Slow market growth leads to a great deal of uncertainty for business leaders. One thing that is certain is the need to find growth on the earnings line of your business. In the period of 2013 – 2015 the topic was topline growth. Our economy had been sluggish for long enough that we were all eager to get back to growth and a few critical sectors began to grow at an encouraging rate SEO Benefits for Local Businesses. Pent up demand was a source of optimism. Housing, one of the larger engines for overall economic growth was coming back at growth rates of 15-20%. Automotive had been recovering as well and companies started doubling-down on growth in their top line after several years of stagnation. Enjoying the rising tide is a good start, but growth only when the economy gives it to you isn’t a recipe for long-term success. You are a genius on the rise and most blame external forces on the decline. Being well positioned for the economic lifts and lulls is critical, but outperforming the market is where your company stands out.
Growth in a flat market? Yes. In fact, there are opportunities that exist in that environment that make it very achievable. The sheer fact that competitors may limit their investments can actually open up opportunities, but you have to be in a different mindset than those competitors. One of the example companies we will discuss had experienced a revenue decline over three consecutive years reaching an overall decline of 37%. The timing was such that the economic news covered what was actually occurring, share loss in the core of the business. Using the techniques in this series of articles this business roared back to a growth oriented business with growth rates of 19% annually and EBIT growth of 5x. The success in revenue gains was so rapid, the company reached 100% market share with its number one and number three customers and 60% with its second largest from a base of 7% share with that customer. The economic growth of the category during this period… 4%. The leading competitor was later divested as a business from a very successful publicly traded company. This is what winning looks like with the right goals, processes, organizational structure, development, and… leadership.

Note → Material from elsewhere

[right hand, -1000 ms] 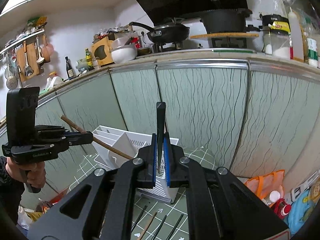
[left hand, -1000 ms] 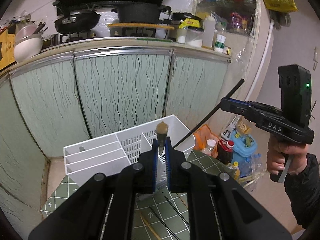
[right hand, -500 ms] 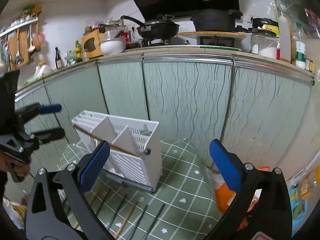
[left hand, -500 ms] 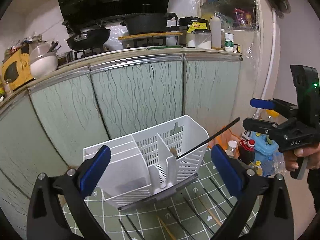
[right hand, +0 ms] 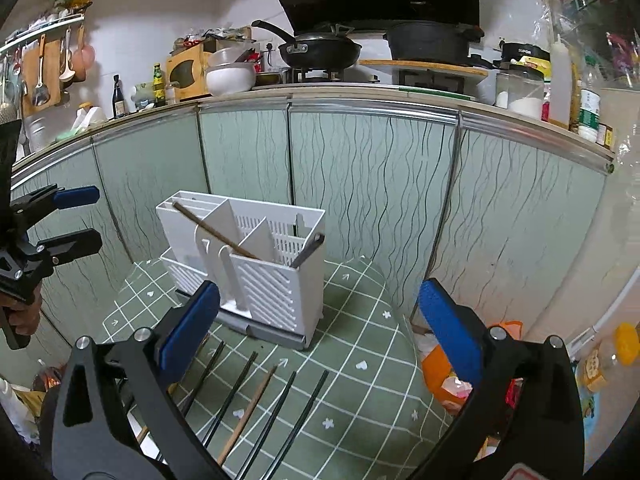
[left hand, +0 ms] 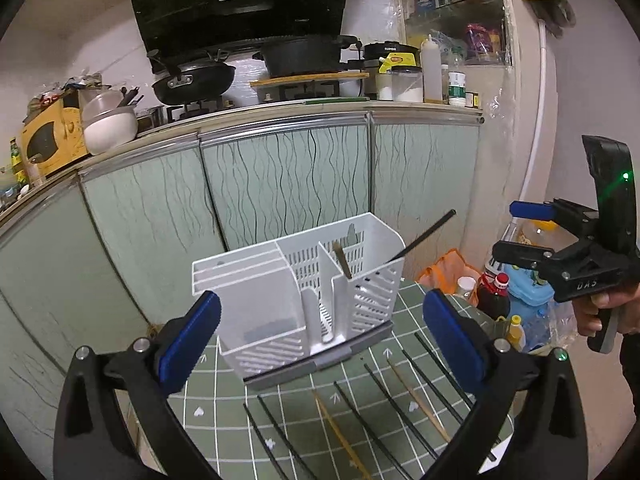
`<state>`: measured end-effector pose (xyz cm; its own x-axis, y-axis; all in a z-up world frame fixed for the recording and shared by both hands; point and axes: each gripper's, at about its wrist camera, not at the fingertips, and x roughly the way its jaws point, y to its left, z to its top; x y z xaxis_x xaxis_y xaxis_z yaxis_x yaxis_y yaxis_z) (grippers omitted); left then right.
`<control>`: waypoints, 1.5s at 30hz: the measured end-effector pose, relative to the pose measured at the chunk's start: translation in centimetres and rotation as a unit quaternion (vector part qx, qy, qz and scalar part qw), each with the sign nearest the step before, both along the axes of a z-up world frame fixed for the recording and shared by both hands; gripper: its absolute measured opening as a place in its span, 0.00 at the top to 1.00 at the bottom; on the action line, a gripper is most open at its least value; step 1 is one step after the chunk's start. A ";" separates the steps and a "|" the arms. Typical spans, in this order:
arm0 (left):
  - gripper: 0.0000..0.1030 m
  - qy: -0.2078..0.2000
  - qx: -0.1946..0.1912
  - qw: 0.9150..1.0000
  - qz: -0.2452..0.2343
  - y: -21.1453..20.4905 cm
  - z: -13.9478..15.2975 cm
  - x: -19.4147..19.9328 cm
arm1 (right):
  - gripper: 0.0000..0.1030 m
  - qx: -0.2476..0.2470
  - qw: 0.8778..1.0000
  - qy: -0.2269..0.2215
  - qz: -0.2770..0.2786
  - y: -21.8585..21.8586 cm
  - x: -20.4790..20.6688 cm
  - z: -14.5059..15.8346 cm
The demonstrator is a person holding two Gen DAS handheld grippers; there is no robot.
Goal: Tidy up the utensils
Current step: 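Withdraw both tools from the holder back toward the chopstick row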
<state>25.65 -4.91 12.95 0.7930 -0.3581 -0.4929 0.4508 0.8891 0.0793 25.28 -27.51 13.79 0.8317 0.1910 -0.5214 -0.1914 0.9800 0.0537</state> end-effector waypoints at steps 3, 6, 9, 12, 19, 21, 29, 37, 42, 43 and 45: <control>0.04 -0.005 -0.003 1.000 0.008 0.8 -0.1 -1.3 | 0.07 -0.004 1.000 -0.002 -0.007 0.0 -1.3 -0.1; 0.04 -0.007 0.004 1.000 0.021 1.3 -0.4 -2.4 | 0.07 -0.002 1.000 0.000 -0.014 0.0 -2.5 -0.1; 0.04 -0.005 0.006 1.000 0.030 1.8 -0.9 -3.2 | 0.07 -0.004 1.000 0.001 -0.013 0.1 -3.6 -0.3; 0.04 -0.001 -0.003 0.999 0.037 2.4 -1.4 -4.1 | 0.07 -0.004 1.000 0.001 -0.011 0.4 -4.6 -0.6; 0.04 0.006 -0.016 0.997 0.072 3.7 -3.0 -6.1 | 0.07 -0.005 1.000 -0.001 -0.019 0.8 -6.9 -1.7; 0.04 0.005 -0.012 0.997 0.080 4.0 -3.7 -6.6 | 0.07 -0.006 1.000 0.001 -0.020 1.0 -7.6 -2.2; 0.04 0.028 -0.020 0.993 0.114 5.4 -5.8 -7.4 | 0.07 0.004 1.000 0.011 -0.020 1.5 -9.5 -3.8; 0.04 0.027 -0.017 0.991 0.132 6.1 -8.1 -8.2 | 0.07 -0.003 0.999 0.017 -0.032 2.1 -10.5 -5.4; 0.04 0.025 -0.007 0.989 0.146 6.4 -9.6 -8.8 | 0.07 -0.014 0.999 0.023 -0.044 2.4 -10.9 -6.9; 0.04 0.025 -0.004 0.988 0.151 6.4 -9.9 -8.9 | 0.07 -0.014 0.999 0.025 -0.046 2.4 -10.9 -7.2; 0.04 0.028 -0.004 0.987 0.160 6.8 -10.6 -9.0 | 0.07 -0.017 0.998 0.027 -0.053 2.5 -11.1 -8.1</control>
<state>16.60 1.92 2.31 0.8380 -0.0972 -0.5370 0.1502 0.9871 0.0558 14.21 -25.05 5.72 0.8165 0.0861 -0.5708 -0.0851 0.9960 0.0285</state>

Investors would have been satisfied with 4% growth in line with economic factors, but the best businesses take share from others. Very few are winning right now and it comes down to the investments or lack thereof that were made to prepare companies to be winning today. The seeds are planted 18-24 months earlier. If you aren’t taking share today, you probably weren’t making the right investments 1-2 years ago. While we can’t hop in a DeLorean and go back in time, we can start now for 18-24 months from now. Some leaders feel boxed in by the lack of growth. It limits the amount that can be diverted to initiate growth plans and many companies are reducing growth investments as we speak. Will they gain share in 18-24 months or will their competitors? If they all behave in the same way, the current share-stalemate will likely continue in their category. But, what if one makes a few well positioned investments? What happens when a company from the competitive set starts to take market share? Two things, first one or more of the set are then losing share. Second, they have momentum. Momentum that takes a lot of energy to catch up with by those who decide to compete for that market share. Being in a holding pattern, waiting for the next budget cycle, etc. means you are positioned to be at risk as one of the market share donors to a growth oriented competitor.
I was appointed President of a company that had declined in sales of 37% in three years. The change in strategic direction led to growth of 75% in the 3 years following. While the leadership change was a critical component it was more about making a shift in strategic direction rather than just making a change in the leader of the organization. How did a modest sized company of $180m in sales take $60m in business from the largest competitor in their industry with multi-billion dollar scale? They certainly didn’t outspend their rival. In fact, this gain was achieved without making an acquisition, without adding to facilities, and by adding only a staff of 3 incremental people. Our first revenue began just 12 months after the concept was developed and reached $60m in 3 years. To the scale leader in the industry, the $60m loss represented approximately 2% of sales. On the surface it sounds irrelevant, but what if the economy is only giving 3-4% growth and you lose 2%, well it means you underperform expectations. Think about the flipside at the $180m company that earned growth of 33%? They are truly creators of value for their investors.
Optimism for pent-up demand has started to wane in 2016. Businesses I speak with are now in a transitional state and confused in many cases. There is an evident shift toward indecisiveness and cost reduction. The obvious truth is that it should never be a choice between growth and cost. This is where “And” comes in. We have to drive high yield revenue and better business efficiency consistently. Too often we limit our businesses by believing it is one or the other. Suggesting that one or the other is more important, takes half your team off the field. If cost is emphasized, are sales leaders striving as hard as they should for new revenue? If revenue is the single thrust of the company, is operations really driving costs as low as possible? Is SG&A drifting out of control if revenues slow? Perhaps.